WORK REQUEST –
The result should be every line that contains the word "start", taken from the material.

AVAILABLE DATA –
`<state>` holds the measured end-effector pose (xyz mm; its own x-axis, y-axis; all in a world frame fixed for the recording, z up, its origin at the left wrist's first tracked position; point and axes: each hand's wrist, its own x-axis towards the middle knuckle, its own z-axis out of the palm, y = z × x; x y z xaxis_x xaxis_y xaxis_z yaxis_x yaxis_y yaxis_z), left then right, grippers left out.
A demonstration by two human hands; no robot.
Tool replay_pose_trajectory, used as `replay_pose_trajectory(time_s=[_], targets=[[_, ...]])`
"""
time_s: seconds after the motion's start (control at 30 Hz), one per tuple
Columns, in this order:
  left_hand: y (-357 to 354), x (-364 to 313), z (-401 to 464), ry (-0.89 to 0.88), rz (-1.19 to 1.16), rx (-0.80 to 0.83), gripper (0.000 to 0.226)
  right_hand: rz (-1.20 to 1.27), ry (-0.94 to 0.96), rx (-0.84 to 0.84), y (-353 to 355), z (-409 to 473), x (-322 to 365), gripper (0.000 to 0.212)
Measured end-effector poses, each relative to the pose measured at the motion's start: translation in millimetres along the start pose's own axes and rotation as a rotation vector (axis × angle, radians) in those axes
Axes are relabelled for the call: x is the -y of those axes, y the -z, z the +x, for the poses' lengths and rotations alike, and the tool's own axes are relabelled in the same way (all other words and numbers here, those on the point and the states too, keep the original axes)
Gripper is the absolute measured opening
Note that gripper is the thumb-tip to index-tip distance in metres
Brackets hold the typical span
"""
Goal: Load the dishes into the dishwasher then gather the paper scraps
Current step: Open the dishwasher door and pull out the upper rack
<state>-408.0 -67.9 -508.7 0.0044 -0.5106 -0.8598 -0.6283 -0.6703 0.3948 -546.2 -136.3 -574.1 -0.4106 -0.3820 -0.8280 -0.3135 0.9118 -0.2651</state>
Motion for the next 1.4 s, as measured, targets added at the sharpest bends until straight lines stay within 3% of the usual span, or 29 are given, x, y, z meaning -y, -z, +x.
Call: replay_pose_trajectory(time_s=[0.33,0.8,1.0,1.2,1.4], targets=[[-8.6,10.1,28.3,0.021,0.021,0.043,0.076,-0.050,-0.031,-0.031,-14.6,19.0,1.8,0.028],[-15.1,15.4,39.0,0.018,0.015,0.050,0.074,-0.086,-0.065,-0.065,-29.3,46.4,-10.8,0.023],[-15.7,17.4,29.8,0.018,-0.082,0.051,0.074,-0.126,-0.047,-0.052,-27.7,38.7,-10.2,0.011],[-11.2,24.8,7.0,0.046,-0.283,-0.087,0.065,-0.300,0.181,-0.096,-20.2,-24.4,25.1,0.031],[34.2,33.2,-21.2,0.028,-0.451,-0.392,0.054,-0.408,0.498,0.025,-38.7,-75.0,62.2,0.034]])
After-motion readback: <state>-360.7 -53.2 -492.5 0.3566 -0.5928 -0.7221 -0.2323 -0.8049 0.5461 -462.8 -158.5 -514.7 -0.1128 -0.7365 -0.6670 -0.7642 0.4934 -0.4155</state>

FINISHED TASK –
time_s: seconds after the motion's start (control at 30 Hz), one per tuple
Measured end-effector poses, each relative to the pose measured at the motion's start: translation in millimetres along the start pose's own axes and rotation as a rotation vector (axis × angle, radians) in those axes

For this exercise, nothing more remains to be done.